It's Official: Miller Leaving Clemson

CLEMSON – Clemson coach Tommy Bowden has lost an integral part of his defensive staff, and it's not linebackers coach David Blackwell or defensive line coach Ron West. <BR>

After much deliberation, star cornerback Justin Miller has decided to forego his senior season with the Tigers and declare himself eligible for the 2005 NFL Draft.

"I just felt the opportunity was there for me," Miller said at a press conference Wednesday morning. "I evaluated the whole process and it's not something that I rushed into and decided Monday night to go pro. … It's a decision I have to live with."

Miller, 20, said he and his mother, Donna Toomer, did extensive research and took advice from the NFL Draft advisory board as to where he would be projected to go in April's draft before he came to the decision.

"They said that I was around a high second-round pick," Miller said. "I still feel like I'm the best corner in the country."

Miller said Bowden gave him "positive" advice and was very helpful in the entire process.
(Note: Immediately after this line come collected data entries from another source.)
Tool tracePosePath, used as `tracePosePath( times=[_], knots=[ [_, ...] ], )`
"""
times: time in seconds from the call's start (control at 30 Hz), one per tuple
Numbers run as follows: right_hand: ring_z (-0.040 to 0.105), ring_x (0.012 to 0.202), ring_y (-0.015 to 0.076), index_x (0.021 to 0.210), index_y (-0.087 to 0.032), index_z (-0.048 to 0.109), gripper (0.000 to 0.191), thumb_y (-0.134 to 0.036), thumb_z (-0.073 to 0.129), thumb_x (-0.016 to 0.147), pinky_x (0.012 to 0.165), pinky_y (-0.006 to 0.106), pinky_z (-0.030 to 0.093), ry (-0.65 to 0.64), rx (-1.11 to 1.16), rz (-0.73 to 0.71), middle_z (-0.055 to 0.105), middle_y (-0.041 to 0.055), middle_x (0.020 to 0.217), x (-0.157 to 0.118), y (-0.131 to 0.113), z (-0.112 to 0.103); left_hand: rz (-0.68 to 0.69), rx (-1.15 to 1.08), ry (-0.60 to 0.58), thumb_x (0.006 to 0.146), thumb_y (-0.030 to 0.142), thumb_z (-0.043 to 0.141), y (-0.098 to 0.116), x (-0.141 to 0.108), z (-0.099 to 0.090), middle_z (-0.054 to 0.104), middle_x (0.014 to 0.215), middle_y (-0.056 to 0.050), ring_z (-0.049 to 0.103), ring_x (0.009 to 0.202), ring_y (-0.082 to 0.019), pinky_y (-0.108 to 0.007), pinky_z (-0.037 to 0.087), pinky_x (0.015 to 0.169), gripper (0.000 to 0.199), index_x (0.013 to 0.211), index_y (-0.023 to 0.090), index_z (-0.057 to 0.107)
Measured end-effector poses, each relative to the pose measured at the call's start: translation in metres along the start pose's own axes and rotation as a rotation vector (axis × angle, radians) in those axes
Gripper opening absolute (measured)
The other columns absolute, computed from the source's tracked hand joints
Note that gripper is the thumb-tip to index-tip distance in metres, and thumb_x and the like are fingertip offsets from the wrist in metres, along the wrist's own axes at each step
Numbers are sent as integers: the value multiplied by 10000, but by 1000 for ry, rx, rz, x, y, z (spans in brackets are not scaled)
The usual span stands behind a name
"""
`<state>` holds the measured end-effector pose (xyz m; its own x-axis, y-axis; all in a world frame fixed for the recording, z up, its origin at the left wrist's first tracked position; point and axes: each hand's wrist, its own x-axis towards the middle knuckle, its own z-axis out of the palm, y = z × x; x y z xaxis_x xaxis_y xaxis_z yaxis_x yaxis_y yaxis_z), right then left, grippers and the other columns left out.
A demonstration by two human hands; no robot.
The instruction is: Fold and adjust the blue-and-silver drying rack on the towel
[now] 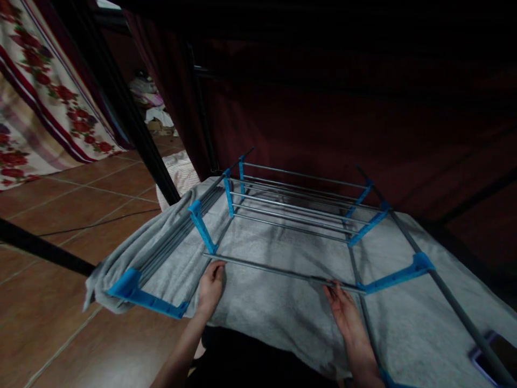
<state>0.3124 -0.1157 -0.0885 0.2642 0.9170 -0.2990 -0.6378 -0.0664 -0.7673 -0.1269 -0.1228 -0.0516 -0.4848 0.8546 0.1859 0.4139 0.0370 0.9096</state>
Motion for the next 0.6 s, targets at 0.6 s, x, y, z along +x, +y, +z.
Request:
tracePosePath(
  times=[0.6],
  knots=[
    [741, 1075, 269, 900, -350, 799, 227, -356, 933, 717, 1157, 529, 524, -71, 38, 25, 801, 17, 1019, 2, 5, -2, 62, 167, -3, 839, 397, 527, 6, 5, 7, 718, 1005, -97, 673, 976, -280, -430, 543, 961, 218, 893, 235, 662]
  ],
)
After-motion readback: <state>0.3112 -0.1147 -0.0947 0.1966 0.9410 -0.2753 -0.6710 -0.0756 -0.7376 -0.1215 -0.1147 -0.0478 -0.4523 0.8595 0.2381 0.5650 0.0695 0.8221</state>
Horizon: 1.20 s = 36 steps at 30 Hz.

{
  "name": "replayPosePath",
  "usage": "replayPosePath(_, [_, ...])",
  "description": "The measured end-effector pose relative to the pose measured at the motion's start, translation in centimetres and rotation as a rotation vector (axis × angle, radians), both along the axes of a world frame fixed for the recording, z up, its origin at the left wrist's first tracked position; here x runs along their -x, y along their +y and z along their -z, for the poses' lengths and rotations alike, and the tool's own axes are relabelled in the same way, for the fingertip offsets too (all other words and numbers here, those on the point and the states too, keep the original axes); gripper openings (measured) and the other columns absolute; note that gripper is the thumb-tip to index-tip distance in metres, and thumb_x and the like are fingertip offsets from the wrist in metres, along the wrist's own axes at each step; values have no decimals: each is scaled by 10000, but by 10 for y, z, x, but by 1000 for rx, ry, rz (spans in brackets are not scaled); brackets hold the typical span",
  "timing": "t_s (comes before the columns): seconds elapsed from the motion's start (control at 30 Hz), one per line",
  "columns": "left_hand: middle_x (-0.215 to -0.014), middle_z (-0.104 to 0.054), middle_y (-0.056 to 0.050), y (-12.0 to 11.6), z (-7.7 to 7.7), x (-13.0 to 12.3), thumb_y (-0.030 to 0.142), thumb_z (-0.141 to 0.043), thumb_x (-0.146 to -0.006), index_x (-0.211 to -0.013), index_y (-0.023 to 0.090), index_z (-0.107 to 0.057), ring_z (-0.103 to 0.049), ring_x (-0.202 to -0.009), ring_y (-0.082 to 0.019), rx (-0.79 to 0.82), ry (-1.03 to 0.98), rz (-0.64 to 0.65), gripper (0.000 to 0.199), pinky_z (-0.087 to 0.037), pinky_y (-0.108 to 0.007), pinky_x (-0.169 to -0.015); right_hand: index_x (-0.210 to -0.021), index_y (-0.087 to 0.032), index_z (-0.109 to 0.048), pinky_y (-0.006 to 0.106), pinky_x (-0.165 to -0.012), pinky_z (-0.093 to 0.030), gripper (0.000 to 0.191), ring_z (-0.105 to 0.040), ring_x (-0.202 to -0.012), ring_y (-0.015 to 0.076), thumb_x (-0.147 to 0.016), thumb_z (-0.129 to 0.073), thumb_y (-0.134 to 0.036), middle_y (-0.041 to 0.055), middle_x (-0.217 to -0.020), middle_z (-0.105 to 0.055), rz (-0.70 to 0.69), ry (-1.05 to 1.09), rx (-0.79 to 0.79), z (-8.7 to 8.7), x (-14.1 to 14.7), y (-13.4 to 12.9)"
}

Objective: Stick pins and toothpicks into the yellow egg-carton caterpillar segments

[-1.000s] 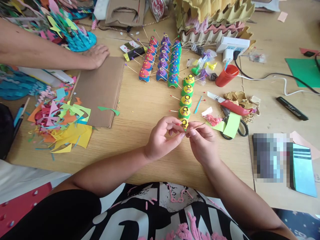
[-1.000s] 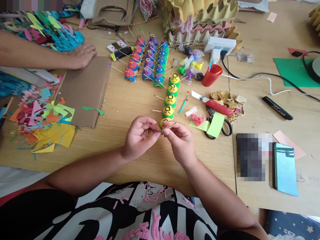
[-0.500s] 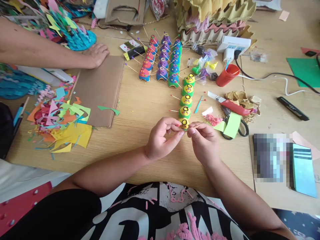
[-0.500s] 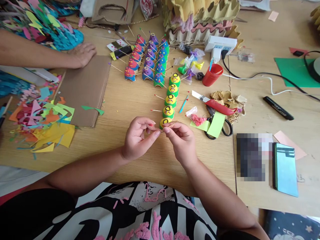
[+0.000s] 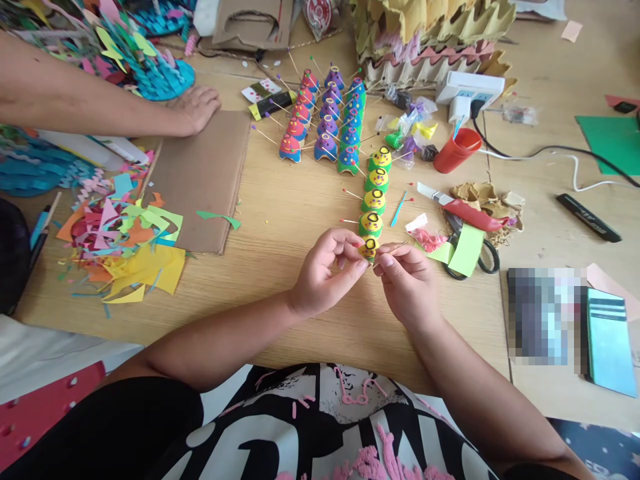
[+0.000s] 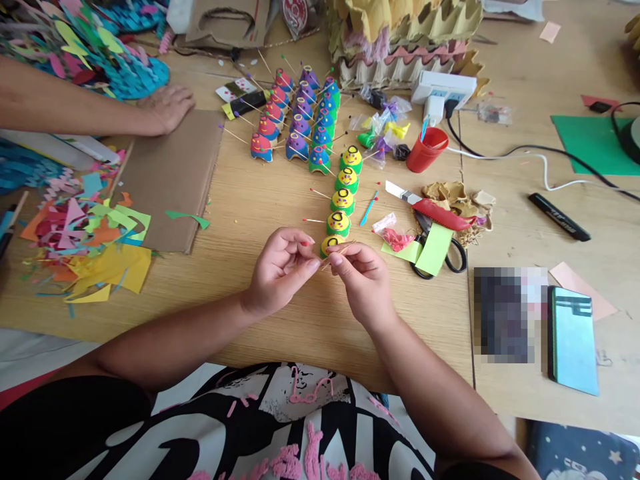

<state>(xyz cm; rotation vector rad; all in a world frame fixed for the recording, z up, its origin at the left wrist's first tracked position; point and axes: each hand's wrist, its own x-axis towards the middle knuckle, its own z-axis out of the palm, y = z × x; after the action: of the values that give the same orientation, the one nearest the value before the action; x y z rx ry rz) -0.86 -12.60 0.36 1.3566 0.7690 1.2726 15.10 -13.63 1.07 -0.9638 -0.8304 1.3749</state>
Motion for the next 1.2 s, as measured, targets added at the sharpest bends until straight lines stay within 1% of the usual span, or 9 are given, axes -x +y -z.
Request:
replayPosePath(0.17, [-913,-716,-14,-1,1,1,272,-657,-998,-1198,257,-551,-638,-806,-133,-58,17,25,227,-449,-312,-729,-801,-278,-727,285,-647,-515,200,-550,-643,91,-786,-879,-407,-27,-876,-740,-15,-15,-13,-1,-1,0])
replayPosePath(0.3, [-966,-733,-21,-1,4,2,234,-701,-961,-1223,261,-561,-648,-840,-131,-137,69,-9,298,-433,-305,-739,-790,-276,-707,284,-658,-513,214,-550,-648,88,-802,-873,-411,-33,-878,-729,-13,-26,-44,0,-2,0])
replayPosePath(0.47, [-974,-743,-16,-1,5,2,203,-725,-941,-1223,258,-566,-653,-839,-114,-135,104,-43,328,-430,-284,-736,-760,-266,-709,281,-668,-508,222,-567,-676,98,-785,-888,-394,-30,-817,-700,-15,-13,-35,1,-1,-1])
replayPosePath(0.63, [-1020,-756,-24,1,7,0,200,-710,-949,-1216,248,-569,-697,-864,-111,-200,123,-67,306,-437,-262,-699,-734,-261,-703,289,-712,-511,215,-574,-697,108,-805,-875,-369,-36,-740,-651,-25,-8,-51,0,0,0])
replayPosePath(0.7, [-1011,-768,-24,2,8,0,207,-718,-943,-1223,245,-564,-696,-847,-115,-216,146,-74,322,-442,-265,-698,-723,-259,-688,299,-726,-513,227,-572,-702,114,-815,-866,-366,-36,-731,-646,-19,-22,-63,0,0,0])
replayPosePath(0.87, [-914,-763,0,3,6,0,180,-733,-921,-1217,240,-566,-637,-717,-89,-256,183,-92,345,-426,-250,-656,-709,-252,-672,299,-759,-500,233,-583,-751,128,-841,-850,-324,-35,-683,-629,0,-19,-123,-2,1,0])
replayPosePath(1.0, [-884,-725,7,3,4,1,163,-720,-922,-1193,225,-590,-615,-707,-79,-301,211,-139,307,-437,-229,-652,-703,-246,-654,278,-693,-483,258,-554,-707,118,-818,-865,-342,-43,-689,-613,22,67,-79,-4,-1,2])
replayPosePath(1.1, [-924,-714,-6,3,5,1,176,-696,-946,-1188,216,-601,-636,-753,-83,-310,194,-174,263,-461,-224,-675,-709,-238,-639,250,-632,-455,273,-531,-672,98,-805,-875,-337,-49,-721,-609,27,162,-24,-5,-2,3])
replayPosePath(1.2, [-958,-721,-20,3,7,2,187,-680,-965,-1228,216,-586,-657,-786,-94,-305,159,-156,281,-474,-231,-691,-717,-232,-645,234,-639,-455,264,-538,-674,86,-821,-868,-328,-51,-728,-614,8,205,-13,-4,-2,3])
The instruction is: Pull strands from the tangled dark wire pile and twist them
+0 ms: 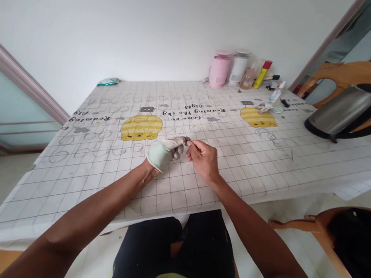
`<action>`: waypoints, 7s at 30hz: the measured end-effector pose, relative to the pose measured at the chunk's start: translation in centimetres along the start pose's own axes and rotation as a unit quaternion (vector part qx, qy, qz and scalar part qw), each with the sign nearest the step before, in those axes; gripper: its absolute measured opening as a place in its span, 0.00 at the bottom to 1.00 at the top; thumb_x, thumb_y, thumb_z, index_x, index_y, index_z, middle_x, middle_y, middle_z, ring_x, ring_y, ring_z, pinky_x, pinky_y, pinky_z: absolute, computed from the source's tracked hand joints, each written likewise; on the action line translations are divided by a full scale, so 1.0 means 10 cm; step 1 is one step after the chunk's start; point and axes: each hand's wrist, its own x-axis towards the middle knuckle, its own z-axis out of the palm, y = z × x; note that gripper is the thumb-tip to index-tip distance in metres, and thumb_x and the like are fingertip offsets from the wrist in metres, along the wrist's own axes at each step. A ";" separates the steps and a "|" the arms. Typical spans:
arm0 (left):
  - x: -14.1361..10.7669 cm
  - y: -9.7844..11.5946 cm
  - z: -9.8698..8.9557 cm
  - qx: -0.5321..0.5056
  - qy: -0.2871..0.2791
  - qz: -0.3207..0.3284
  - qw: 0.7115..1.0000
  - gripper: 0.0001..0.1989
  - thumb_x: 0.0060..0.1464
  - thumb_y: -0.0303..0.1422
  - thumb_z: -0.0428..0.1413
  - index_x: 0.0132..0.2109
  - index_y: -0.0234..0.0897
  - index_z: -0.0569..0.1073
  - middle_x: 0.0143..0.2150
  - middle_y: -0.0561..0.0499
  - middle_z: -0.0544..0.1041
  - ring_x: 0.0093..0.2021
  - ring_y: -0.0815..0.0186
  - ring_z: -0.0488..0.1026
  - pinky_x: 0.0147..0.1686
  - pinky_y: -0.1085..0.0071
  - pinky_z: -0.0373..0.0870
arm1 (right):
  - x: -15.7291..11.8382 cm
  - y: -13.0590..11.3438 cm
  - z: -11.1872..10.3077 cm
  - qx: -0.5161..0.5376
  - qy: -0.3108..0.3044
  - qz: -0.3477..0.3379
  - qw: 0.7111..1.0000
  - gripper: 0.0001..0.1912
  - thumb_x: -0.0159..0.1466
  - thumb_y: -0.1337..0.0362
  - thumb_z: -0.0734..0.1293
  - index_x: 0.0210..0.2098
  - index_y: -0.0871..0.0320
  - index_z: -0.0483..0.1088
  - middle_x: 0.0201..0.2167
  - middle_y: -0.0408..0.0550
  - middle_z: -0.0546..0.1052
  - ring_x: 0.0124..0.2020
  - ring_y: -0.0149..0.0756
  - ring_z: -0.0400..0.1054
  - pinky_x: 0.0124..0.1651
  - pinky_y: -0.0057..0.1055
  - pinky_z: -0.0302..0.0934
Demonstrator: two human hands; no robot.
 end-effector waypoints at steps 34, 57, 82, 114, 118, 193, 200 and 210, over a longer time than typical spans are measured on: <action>0.01 0.00 -0.02 -0.059 0.008 0.027 0.998 0.13 0.54 0.40 0.67 0.34 0.33 0.77 0.27 0.52 0.74 0.21 0.74 0.61 0.20 0.74 0.53 | -0.03 0.10 0.07 -0.012 -0.016 -0.010 1.000 0.17 0.70 0.47 0.69 0.44 0.53 0.77 0.29 0.46 0.79 0.28 0.37 0.74 0.26 0.31 0.67; -0.01 0.02 -0.02 -0.024 -0.020 0.037 0.999 0.16 0.52 0.39 0.66 0.27 0.35 0.70 0.23 0.55 0.67 0.22 0.74 0.60 0.21 0.74 0.48 | -0.09 0.03 0.13 0.067 0.004 -0.018 0.998 0.13 0.69 0.52 0.71 0.38 0.55 0.76 0.28 0.45 0.79 0.24 0.32 0.71 0.22 0.29 0.65; -0.02 0.12 -0.17 0.002 -0.102 -0.052 0.993 0.16 0.49 0.40 0.68 0.41 0.31 0.82 0.18 0.58 0.61 0.19 0.74 0.53 0.21 0.73 0.43 | 0.26 -0.01 -0.41 0.058 -0.044 0.000 0.997 0.16 0.68 0.51 0.73 0.49 0.54 0.81 0.45 0.52 0.83 0.46 0.43 0.77 0.44 0.38 0.71; -0.11 0.18 -0.15 0.093 -0.234 -0.076 0.965 0.26 0.55 0.50 0.64 0.51 0.33 0.83 0.34 0.45 0.80 0.20 0.74 0.54 0.21 0.71 0.47 | 0.36 -0.37 -0.50 0.048 -0.116 -0.001 0.992 0.21 0.67 0.45 0.74 0.31 0.58 0.83 0.23 0.49 0.80 0.22 0.34 0.71 0.24 0.32 0.64; -0.10 0.27 -0.17 0.149 -0.115 0.001 0.982 0.30 0.62 0.54 0.57 0.56 0.33 0.82 0.40 0.41 0.84 0.22 0.71 0.60 0.25 0.70 0.57 | 0.42 -0.46 -0.57 -0.035 -0.013 -0.028 0.999 0.24 0.67 0.44 0.73 0.27 0.58 0.81 0.23 0.50 0.79 0.19 0.33 0.69 0.19 0.30 0.60; 0.04 -0.04 -0.10 -0.117 -0.045 -0.028 0.992 0.17 0.60 0.42 0.64 0.44 0.29 0.80 0.30 0.48 0.77 0.22 0.72 0.67 0.21 0.74 0.61 | 0.46 -0.13 -1.01 -0.468 -0.098 -0.381 0.792 0.19 0.74 0.64 0.65 0.63 0.59 0.67 0.50 0.61 0.78 0.53 0.54 0.72 0.55 0.51 0.67; 0.02 -0.01 -0.07 -0.104 -0.036 -0.039 0.993 0.16 0.59 0.42 0.66 0.42 0.30 0.80 0.29 0.48 0.77 0.21 0.72 0.67 0.21 0.73 0.61 | 0.50 -0.16 -0.96 -0.488 -0.133 -0.445 0.739 0.16 0.75 0.71 0.61 0.59 0.55 0.72 0.37 0.50 0.78 0.45 0.46 0.71 0.56 0.48 0.65; -0.01 -0.01 -0.06 -0.059 -0.048 -0.031 0.997 0.20 0.55 0.44 0.68 0.43 0.28 0.81 0.27 0.48 0.78 0.20 0.71 0.67 0.21 0.72 0.62 | 0.51 -0.03 -0.93 -0.458 -0.098 -0.426 0.774 0.17 0.76 0.71 0.60 0.57 0.58 0.77 0.27 0.45 0.74 0.32 0.38 0.68 0.42 0.37 0.64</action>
Miller also said the firing of defensive coordinator John Lovett had nothing to do with his decision.

Toomer, who was Miller's biggest advisor through all this, said even though she wanted her son to stay and finish his degree that she approved of his decision to go pro as long as he agreed to continue to work toward his degree.

"I don't know if he struggled with the decision as much as I did," she said. "It's a bittersweet moment. Education is very important and he knows that. He's got to get a degree because there is life after football."

Miller will now head to New Orleans to train with Tom Shaw, who is one of the leaders in preparing college players for the NFL combine.

"I wish I could stay," Miller said. "I've got a bunch of memories. … It's been a childhood dream of mine to play in the NFL."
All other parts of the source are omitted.